Problem requirements:
Every entry should come back exactly as written, minus the pictures.

==============================

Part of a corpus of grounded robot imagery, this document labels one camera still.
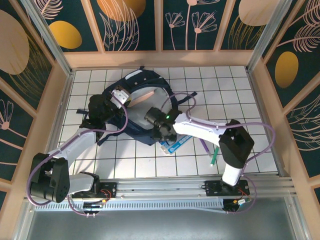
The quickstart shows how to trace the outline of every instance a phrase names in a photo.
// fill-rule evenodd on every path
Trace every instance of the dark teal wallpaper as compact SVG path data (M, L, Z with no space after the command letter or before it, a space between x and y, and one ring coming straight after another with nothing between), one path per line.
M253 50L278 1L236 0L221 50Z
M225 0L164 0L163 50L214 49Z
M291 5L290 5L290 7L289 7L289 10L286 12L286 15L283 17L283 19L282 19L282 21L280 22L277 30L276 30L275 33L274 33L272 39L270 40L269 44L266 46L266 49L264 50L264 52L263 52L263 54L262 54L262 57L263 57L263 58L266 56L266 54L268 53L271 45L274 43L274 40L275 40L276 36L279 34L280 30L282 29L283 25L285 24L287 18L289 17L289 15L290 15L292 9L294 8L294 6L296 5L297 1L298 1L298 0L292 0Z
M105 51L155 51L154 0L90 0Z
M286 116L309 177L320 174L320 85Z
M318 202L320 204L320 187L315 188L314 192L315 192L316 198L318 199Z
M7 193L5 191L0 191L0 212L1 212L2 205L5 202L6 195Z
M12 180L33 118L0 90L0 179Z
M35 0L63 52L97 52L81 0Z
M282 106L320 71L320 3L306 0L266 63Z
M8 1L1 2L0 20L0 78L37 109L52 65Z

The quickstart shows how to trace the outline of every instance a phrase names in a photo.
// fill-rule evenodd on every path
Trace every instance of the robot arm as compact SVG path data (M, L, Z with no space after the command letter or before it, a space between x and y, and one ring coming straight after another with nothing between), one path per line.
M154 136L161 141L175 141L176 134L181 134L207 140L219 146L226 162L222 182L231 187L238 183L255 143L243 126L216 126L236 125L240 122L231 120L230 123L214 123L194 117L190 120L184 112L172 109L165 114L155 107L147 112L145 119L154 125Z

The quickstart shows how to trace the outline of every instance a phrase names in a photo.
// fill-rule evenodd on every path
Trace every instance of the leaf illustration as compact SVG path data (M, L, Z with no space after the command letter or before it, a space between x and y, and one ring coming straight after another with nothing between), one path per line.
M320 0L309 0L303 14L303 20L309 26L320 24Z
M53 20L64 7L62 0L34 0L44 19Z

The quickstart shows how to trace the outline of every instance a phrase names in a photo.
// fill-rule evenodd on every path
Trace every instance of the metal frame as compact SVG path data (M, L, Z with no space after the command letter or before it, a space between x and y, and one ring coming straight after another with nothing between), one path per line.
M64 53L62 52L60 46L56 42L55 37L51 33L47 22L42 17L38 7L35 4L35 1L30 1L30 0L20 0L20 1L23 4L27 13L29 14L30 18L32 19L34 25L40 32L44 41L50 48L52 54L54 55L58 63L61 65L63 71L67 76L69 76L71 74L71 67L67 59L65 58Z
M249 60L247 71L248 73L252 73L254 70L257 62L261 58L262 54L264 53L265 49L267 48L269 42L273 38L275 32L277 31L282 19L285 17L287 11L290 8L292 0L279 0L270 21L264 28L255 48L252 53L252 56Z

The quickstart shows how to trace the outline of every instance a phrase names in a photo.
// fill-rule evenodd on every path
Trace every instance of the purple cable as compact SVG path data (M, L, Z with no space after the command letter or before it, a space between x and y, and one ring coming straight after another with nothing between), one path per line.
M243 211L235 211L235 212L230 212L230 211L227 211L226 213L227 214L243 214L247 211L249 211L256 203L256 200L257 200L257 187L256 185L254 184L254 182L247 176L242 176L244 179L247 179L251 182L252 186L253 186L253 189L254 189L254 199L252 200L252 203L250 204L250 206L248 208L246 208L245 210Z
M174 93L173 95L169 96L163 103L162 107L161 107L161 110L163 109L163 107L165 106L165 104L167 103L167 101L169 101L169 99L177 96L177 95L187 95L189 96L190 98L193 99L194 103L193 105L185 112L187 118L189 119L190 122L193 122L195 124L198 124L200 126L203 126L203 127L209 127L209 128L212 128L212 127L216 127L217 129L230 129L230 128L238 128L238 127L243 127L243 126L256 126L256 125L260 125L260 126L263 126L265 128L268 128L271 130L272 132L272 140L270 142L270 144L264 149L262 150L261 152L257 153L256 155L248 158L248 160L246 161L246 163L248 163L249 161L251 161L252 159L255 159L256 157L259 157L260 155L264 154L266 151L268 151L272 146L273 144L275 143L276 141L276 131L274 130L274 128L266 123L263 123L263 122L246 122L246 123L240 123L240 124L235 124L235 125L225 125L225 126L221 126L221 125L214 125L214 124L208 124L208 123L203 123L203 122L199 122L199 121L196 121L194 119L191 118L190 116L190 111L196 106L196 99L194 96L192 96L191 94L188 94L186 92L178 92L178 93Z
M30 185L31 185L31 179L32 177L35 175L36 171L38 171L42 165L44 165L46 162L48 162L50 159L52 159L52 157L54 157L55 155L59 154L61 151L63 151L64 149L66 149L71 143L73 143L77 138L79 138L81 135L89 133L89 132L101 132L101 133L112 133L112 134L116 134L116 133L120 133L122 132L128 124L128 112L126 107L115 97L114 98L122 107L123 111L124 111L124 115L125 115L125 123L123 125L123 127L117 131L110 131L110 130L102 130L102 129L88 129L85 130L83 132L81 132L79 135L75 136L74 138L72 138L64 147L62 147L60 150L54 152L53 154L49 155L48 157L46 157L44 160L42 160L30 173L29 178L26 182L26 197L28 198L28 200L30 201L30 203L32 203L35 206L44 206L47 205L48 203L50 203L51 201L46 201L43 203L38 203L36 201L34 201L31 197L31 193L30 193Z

==============================

Answer box:
Part of a corpus of grounded robot imagery, this document labels one camera still.
The quickstart shows how to trace the outline of every instance a phrase names in a photo.
// fill-rule evenodd on every path
Trace every instance of the dark teal wallpaper as compact SVG path data (M, L, Z with no space after the command letter or before it, a space between x and y, and one ring coming straight after another with nothing between), one path per line.
M253 50L278 1L236 0L221 50Z
M225 0L164 0L163 50L214 49Z
M291 5L290 5L290 7L289 7L289 10L286 12L286 15L283 17L283 19L282 19L282 21L280 22L277 30L276 30L275 33L274 33L272 39L270 40L269 44L266 46L266 49L264 50L264 52L263 52L263 54L262 54L262 57L263 57L263 58L266 56L266 54L268 53L271 45L274 43L274 40L275 40L276 36L279 34L280 30L282 29L283 25L285 24L287 18L289 17L289 15L290 15L292 9L294 8L294 6L296 5L297 1L298 1L298 0L292 0Z
M105 51L155 51L154 0L90 0Z
M286 116L309 177L320 174L320 85Z
M318 202L320 204L320 187L315 188L314 192L315 192L316 198L318 199Z
M7 193L5 191L0 191L0 212L1 212L2 205L5 202L6 195Z
M12 180L33 118L0 90L0 179Z
M35 0L63 52L97 52L81 0Z
M282 106L320 71L320 3L306 0L266 63Z
M8 1L1 2L0 20L0 78L37 109L52 65Z

The quickstart shows how to trace the outline of every instance a phrase names in a photo.
// fill-rule evenodd on every path
Trace every instance of the robot arm as compact SVG path data (M, L, Z with no space after the command letter or before it, a space between x and y, and one ring coming straight after another with nothing between), one path per line.
M154 136L161 141L175 141L176 134L181 134L207 140L219 146L226 162L222 182L231 187L238 183L255 143L243 126L216 126L236 125L240 122L231 120L230 123L214 123L194 117L190 120L184 112L172 109L165 114L155 107L147 112L145 119L154 125Z

The quickstart shows how to trace the outline of every instance a phrase names in a photo.
// fill-rule evenodd on every path
Trace every instance of the leaf illustration as compact SVG path data (M, L, Z with no space after the command letter or before it, a space between x and y, and one ring coming straight after another with nothing between), one path per line.
M320 0L309 0L303 14L303 20L309 26L320 24Z
M53 20L64 7L62 0L34 0L44 19Z

The quickstart shows how to trace the outline of every instance a phrase names in a photo.
// fill-rule evenodd on every path
Trace every instance of the metal frame as compact SVG path data (M, L, Z with no space after the command letter or before it, a space between x and y, and one ring coming straight after another with nothing between), one path per line.
M64 53L62 52L60 46L56 42L55 37L51 33L47 22L42 17L38 7L35 4L35 1L30 1L30 0L20 0L20 1L23 4L27 13L29 14L30 18L32 19L34 25L40 32L44 41L50 48L52 54L54 55L58 63L61 65L63 71L67 76L69 76L71 74L71 67L67 59L65 58Z
M249 60L247 71L248 73L252 73L254 70L257 62L261 58L262 54L264 53L265 49L267 48L269 42L273 38L275 32L277 31L282 19L285 17L287 11L290 8L292 0L279 0L270 21L264 28L255 48L252 53L252 56Z

The quickstart shows how to trace the outline of every instance a phrase names in a photo.
// fill-rule evenodd on every path
Trace every instance of the purple cable as compact SVG path data (M, L, Z with no space after the command letter or before it, a space between x and y, and one ring coming straight after another with nothing between), one path per line.
M243 211L235 211L235 212L230 212L230 211L227 211L226 213L227 214L243 214L247 211L249 211L256 203L256 200L257 200L257 187L256 185L254 184L254 182L247 176L242 176L244 179L247 179L251 182L252 186L253 186L253 189L254 189L254 199L252 200L252 203L250 204L250 206L248 208L246 208L245 210Z
M174 93L173 95L169 96L163 103L162 107L161 107L161 110L163 109L163 107L165 106L165 104L167 103L167 101L169 101L169 99L177 96L177 95L187 95L189 96L190 98L193 99L194 103L193 105L185 112L187 118L189 119L190 122L193 122L195 124L198 124L200 126L203 126L203 127L209 127L209 128L212 128L212 127L216 127L217 129L230 129L230 128L238 128L238 127L243 127L243 126L256 126L256 125L260 125L260 126L263 126L265 128L268 128L271 130L272 132L272 140L270 142L270 144L264 149L262 150L261 152L257 153L256 155L248 158L248 160L246 161L246 163L248 163L249 161L251 161L252 159L255 159L256 157L259 157L260 155L264 154L266 151L268 151L272 146L273 144L275 143L276 141L276 131L274 130L274 128L266 123L263 123L263 122L246 122L246 123L240 123L240 124L235 124L235 125L225 125L225 126L221 126L221 125L214 125L214 124L208 124L208 123L203 123L203 122L199 122L199 121L196 121L194 119L191 118L190 116L190 111L196 106L196 99L194 96L192 96L191 94L188 94L186 92L178 92L178 93Z
M30 185L31 185L31 179L32 177L35 175L36 171L38 171L42 165L44 165L46 162L48 162L50 159L52 159L52 157L54 157L55 155L59 154L61 151L63 151L64 149L66 149L71 143L73 143L77 138L79 138L81 135L89 133L89 132L101 132L101 133L112 133L112 134L116 134L116 133L120 133L122 132L128 124L128 112L126 107L115 97L114 98L122 107L123 111L124 111L124 115L125 115L125 123L123 125L123 127L117 131L110 131L110 130L102 130L102 129L88 129L85 130L83 132L81 132L79 135L75 136L74 138L72 138L64 147L62 147L60 150L54 152L53 154L49 155L48 157L46 157L44 160L42 160L30 173L29 178L26 182L26 197L28 198L28 200L30 201L30 203L32 203L35 206L44 206L47 205L48 203L50 203L51 201L46 201L43 203L38 203L36 201L34 201L31 197L31 193L30 193Z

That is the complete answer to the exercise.